### Brief
This task calls for copying every line in the data below that contains the word "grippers".

### The data
----------------
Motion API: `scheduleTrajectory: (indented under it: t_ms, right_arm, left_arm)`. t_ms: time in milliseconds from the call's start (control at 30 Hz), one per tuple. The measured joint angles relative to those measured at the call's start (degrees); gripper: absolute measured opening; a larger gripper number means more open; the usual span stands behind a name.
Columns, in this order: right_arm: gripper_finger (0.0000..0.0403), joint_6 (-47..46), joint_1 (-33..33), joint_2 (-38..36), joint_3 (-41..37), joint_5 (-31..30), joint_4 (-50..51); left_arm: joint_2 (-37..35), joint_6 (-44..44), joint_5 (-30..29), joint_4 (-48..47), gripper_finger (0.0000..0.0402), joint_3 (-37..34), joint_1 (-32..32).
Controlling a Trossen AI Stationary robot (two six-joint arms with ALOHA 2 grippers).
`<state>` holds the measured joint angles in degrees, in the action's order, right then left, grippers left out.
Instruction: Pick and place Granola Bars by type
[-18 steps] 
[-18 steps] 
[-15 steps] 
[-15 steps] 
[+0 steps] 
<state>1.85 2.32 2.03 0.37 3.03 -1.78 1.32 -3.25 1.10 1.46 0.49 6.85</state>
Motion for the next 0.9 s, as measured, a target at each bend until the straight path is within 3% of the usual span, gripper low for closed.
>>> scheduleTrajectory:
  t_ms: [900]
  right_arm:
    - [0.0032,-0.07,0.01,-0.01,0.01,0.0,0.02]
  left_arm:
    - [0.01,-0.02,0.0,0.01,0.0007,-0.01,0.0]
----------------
### The completed task
Controlling a Trossen AI Stationary robot (two six-joint arms with ALOHA 2 grippers).
`<state>` holds the measured joint angles in degrees, in the action's order, right then left, grippers left out.

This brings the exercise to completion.